As with everything in life with time things heal, a pacemaker scar heals, drugs start to work and somehow, I found strength to live a new and transformed life which was my “new normal”.  I went back to work after three months.  My wife and I did the cruise holidays we booked and it’s nearly two and a half years since all this happened to me and by God’s grace, I continue to live a life to the fullest within my abilities, with daily exercises and doing my hobbies when not restricted by Covid.

Why I am saying all this?

Firstly, we need to understand as healthcare professionals that none of us are immune to any disease and we need to be aware and have things checked out early when we get symptoms, however trivial they may be, rather than assuming we know it all and are infallible.
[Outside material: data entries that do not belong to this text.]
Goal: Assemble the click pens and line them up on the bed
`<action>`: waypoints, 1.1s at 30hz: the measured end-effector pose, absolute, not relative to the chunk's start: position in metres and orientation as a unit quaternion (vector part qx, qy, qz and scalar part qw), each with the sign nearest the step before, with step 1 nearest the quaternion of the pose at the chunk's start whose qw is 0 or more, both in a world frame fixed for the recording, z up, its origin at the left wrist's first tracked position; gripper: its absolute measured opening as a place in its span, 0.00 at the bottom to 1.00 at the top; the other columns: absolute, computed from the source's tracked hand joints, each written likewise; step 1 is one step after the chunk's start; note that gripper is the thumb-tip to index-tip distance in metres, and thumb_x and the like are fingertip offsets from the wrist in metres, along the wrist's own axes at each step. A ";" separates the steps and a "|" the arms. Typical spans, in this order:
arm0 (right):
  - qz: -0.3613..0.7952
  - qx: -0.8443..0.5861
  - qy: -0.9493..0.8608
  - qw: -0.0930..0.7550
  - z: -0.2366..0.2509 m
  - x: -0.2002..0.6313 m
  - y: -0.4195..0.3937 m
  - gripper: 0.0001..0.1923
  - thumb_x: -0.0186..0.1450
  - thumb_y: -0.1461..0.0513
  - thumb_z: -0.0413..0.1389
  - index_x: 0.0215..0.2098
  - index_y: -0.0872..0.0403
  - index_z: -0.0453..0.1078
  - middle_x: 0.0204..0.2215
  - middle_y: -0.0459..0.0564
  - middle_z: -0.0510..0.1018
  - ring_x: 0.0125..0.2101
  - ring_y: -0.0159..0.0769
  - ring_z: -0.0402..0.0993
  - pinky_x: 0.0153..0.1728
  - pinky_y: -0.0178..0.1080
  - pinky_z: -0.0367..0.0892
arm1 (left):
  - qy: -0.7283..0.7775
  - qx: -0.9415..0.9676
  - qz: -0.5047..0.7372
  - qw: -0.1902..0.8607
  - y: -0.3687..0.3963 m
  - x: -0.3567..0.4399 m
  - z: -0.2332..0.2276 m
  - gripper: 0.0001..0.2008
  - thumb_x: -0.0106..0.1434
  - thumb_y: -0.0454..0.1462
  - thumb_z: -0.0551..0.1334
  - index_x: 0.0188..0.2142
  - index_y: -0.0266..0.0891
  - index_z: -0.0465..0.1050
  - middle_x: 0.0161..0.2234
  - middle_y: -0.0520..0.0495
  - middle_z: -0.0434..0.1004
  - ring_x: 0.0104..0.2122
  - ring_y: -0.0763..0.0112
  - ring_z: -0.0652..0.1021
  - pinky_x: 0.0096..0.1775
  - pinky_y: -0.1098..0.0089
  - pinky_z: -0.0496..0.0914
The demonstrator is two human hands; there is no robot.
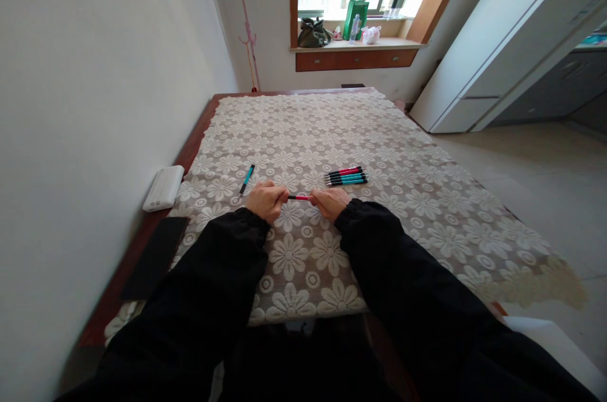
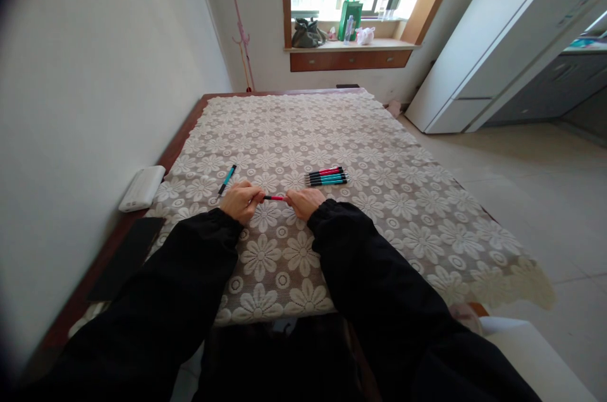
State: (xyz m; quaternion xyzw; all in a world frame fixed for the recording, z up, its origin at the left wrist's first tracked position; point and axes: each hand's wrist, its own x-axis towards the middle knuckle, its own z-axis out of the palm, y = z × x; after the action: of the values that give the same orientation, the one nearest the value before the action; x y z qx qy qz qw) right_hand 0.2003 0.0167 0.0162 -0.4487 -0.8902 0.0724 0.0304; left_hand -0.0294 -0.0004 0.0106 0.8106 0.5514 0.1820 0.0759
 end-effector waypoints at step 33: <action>0.137 -0.411 -0.886 0.168 0.001 0.205 0.025 0.05 0.70 0.60 0.55 0.43 0.53 0.70 0.37 0.52 0.79 0.38 0.37 0.73 0.38 0.36 0.61 | 0.513 0.822 0.221 0.109 0.003 -0.032 0.004 0.17 0.70 0.45 0.55 0.33 0.42 0.78 0.29 0.47 0.78 0.37 0.63 0.77 0.47 0.61 0.67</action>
State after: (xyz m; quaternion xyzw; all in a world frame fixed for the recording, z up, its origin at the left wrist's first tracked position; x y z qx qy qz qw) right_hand 0.2052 0.0247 0.0012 -0.4108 -0.8856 0.1371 0.1678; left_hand -0.0319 0.0031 0.0037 0.8224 0.5126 0.2210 0.1093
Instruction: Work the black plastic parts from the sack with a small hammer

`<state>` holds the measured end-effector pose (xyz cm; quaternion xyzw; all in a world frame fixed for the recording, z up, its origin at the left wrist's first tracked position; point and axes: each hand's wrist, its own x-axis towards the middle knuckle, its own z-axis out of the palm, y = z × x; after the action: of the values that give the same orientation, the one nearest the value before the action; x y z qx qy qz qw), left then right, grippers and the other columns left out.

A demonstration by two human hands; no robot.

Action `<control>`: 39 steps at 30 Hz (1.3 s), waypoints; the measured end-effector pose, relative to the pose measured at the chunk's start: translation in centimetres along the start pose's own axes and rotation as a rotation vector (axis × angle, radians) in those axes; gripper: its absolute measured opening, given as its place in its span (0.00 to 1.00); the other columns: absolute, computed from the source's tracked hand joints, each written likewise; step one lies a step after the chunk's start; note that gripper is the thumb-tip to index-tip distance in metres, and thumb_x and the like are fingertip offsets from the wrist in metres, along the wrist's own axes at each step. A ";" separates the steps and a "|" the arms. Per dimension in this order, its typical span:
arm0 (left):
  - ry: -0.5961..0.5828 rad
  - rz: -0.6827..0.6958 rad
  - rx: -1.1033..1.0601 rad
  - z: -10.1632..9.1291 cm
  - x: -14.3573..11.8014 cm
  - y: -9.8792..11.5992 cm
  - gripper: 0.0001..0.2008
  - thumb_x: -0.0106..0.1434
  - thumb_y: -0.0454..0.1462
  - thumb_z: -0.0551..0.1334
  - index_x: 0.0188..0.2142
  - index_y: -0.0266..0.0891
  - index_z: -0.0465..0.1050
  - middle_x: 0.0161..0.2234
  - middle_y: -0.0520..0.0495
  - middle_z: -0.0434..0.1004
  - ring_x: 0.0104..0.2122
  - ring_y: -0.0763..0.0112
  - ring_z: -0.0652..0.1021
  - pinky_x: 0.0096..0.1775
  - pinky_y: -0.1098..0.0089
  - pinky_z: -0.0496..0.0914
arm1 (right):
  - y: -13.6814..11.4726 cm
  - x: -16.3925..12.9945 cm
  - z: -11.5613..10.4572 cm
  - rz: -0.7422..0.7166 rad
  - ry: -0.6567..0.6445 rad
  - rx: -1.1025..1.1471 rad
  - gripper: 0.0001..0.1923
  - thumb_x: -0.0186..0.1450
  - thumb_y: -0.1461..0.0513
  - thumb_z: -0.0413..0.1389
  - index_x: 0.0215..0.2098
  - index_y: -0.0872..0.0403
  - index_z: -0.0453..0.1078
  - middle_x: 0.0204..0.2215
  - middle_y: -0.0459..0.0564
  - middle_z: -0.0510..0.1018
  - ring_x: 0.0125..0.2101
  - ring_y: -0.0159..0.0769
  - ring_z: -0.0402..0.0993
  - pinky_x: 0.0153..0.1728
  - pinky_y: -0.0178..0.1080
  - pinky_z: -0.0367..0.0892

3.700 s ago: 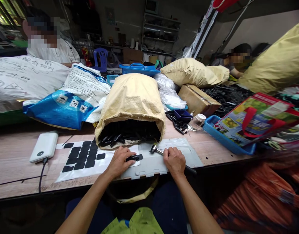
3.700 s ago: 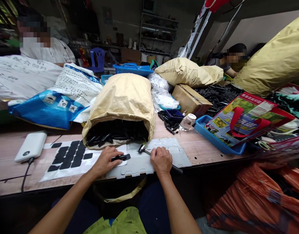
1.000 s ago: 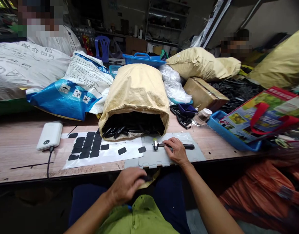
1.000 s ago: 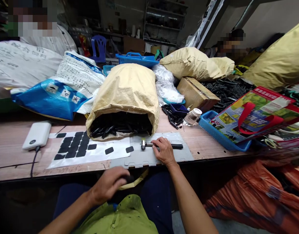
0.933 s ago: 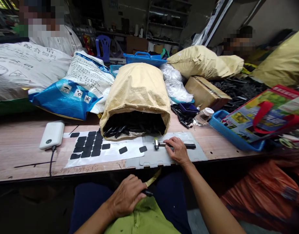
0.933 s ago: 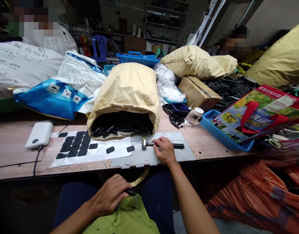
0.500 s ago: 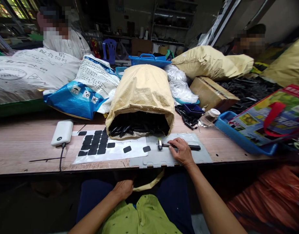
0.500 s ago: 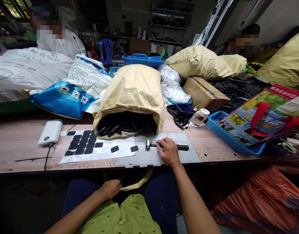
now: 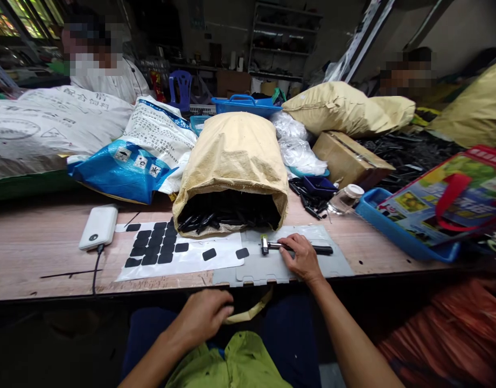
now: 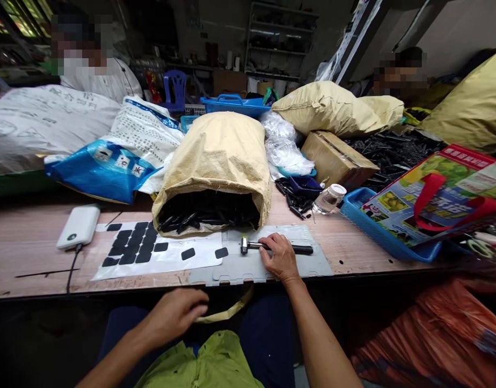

Secondly, understanding the patient perspective that their symptoms are real to them however trivial or silly they sound to a healthcare professional (HCP).  It takes courage, time and honesty for a HCP to explain to patients their disease process, the treatment effects, what to expect and it takes bravery to tell your patients when you don’t have an answer for some of the questions that you are asked.  The worst is to tell your patient ‘Yes’ I understand your predicament, because you really don’t.  It makes the patient feel you are actually ignoring their symptoms without an explanation, or without showing any empathy to their afflictions.

Side-effects of medications are common and many patents find it hard to tolerate them but taking time to explain and making patients understand the benefit of the drugs as opposed to side effects significantly improves compliance.  In my current practice when some patients bitterly complaint of the side effects of their drugs I confess to them I am on these drugs as well, and experience similar side-effects, but I put up with them due to the evidence of what these drugs can do.  In some instances, I even show them my pacemaker scar to convince them I am not only a doctor, but a patient who still sits on their side of the table once in a while.  I encourage lifestyle changes with change in diet for weight control, regular physical exercises and encourage them to quit smoking and keep to sensible alcohol intake.   Some patients may find it extremely hard to adapt to lifestyle changes but things must be put to them in a sincere and truthful manner, so that they understand they need to keep trying, especially when they give up, and it’s important to encourage them never to quit trying.  It takes a lot of will power, self-motivation and positive encouragement from HCP.  Never write off any patients even if they don’t listen to you or take the doctor’s orders.  Everyone needs a friend and it could be YOU, one day.